=== INFORMATION PROVIDED ===

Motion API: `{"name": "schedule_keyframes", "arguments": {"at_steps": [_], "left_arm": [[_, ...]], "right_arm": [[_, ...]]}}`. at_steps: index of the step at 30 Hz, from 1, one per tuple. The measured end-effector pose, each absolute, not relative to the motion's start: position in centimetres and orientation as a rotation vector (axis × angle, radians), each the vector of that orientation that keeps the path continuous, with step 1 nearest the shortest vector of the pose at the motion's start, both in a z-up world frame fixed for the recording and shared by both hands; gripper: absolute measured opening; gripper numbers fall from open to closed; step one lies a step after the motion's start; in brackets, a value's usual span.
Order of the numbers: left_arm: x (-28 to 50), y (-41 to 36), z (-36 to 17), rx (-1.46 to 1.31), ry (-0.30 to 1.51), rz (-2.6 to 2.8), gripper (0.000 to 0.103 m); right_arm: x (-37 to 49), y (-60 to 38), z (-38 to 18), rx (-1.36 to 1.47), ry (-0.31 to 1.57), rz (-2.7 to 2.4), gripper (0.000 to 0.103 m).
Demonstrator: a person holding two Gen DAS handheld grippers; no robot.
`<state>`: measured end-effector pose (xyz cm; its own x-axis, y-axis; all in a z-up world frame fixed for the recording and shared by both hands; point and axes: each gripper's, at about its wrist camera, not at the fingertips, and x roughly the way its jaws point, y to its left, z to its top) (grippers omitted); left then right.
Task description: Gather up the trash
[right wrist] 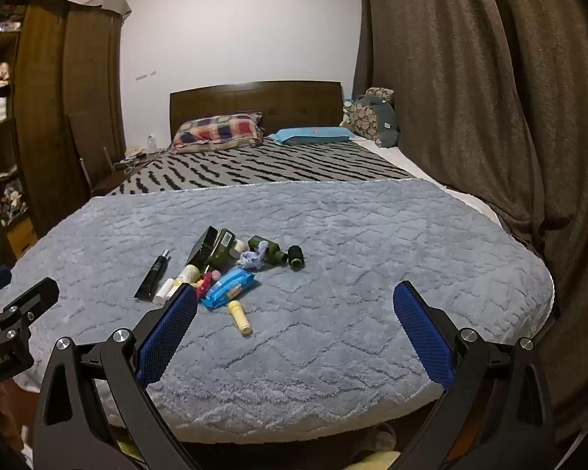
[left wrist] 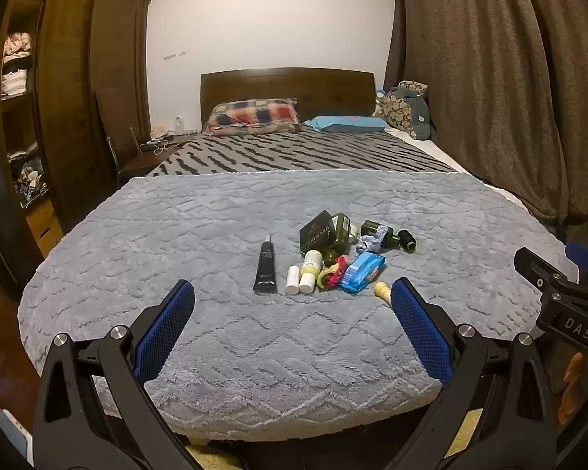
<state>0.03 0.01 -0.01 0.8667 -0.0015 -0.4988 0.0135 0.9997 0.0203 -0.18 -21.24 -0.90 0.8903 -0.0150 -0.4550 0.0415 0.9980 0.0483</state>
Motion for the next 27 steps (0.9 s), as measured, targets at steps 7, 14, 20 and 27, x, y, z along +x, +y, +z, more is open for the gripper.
{"name": "schedule_keyframes", "arguments": {"at_steps": [7, 14, 20, 27], "left_arm": [[0.4, -0.2, -0.1, 0.027, 0.52, -0.01, 0.095], [0.0, 0.1, 0.1, 0.016, 0.511, -0.009, 0.095], [-0.1, -0.2, 0.2, 0.018, 0.51, -0.005, 0.095], [-0.2, -0.3, 1.2, 0.017, 0.507, -0.008, 0.095]], "right_arm": [[-0.2, -21.2, -1.0, 0.051, 0.479, -0.033, 0.1], [-0.3, -21.0, -0.6, 0.048, 0.472, -0.028, 0.1], [-0.4, -21.0, -0.4, 0.05, 0.467, -0.024, 0.1], [-0.4, -20.8, -0.4, 0.05, 0.462, -0.026, 0.1]]}}
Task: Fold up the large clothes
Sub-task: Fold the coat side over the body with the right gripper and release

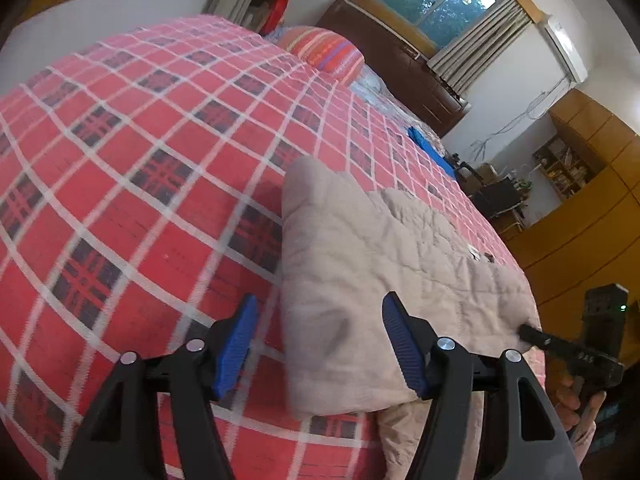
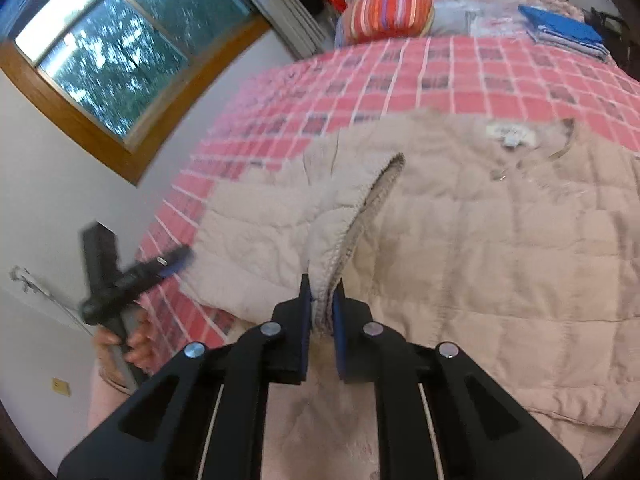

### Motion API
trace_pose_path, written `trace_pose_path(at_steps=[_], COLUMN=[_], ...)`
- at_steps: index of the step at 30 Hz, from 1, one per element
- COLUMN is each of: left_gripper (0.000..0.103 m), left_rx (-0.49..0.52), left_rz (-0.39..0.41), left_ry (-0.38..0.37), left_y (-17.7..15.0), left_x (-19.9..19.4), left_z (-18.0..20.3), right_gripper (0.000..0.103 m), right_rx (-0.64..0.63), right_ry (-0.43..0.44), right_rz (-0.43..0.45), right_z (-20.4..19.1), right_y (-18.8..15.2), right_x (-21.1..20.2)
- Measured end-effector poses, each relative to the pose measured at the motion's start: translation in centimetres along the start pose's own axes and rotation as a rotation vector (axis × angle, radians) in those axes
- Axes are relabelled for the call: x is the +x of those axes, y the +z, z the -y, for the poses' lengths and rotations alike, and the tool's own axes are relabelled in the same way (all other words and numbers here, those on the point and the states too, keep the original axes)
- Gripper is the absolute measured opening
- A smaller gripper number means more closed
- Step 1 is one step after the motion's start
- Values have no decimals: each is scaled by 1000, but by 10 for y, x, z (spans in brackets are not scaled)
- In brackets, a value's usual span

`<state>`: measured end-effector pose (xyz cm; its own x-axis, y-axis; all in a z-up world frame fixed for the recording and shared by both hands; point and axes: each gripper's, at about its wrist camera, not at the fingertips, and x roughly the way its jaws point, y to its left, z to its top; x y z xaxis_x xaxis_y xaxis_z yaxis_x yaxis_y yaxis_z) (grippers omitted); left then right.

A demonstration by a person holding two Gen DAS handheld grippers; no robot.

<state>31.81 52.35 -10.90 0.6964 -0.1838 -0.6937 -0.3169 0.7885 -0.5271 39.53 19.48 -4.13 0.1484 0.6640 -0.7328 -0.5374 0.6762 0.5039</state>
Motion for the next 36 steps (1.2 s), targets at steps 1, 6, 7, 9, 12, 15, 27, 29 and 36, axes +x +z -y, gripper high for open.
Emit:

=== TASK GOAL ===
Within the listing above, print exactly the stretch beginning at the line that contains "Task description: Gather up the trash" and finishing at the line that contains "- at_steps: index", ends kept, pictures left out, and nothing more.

=== FINAL ANSWER ===
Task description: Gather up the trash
[right wrist] 
[left wrist] 
<state>0.03 0.01 -0.01 0.8667 -0.0015 -0.4988 0.0135 0.9997 0.0203 -0.18 -21.24 -0.90 0.8903 -0.0150 -0.4550 0.0415 0.9980 0.0483</state>
Motion for the next 27 steps (0.9 s), as measured, targets at steps 7, 14, 20 and 27, x, y, z along +x, +y, +z, more is open for the gripper.
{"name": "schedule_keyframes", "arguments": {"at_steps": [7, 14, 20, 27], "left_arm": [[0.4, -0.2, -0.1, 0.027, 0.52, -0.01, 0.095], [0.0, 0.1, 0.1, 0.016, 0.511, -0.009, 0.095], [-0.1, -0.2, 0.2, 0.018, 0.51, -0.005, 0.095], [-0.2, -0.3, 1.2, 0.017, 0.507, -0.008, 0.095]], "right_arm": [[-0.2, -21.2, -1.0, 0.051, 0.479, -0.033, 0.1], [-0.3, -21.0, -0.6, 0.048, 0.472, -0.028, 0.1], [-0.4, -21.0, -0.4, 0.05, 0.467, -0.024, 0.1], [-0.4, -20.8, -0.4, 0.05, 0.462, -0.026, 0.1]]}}
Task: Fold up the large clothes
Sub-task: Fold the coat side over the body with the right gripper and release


### Motion API
trace_pose_path, written `trace_pose_path(at_steps=[_], COLUMN=[_], ...)`
- at_steps: index of the step at 30 Hz, from 1, one per element

What was asked for in the exercise is now done.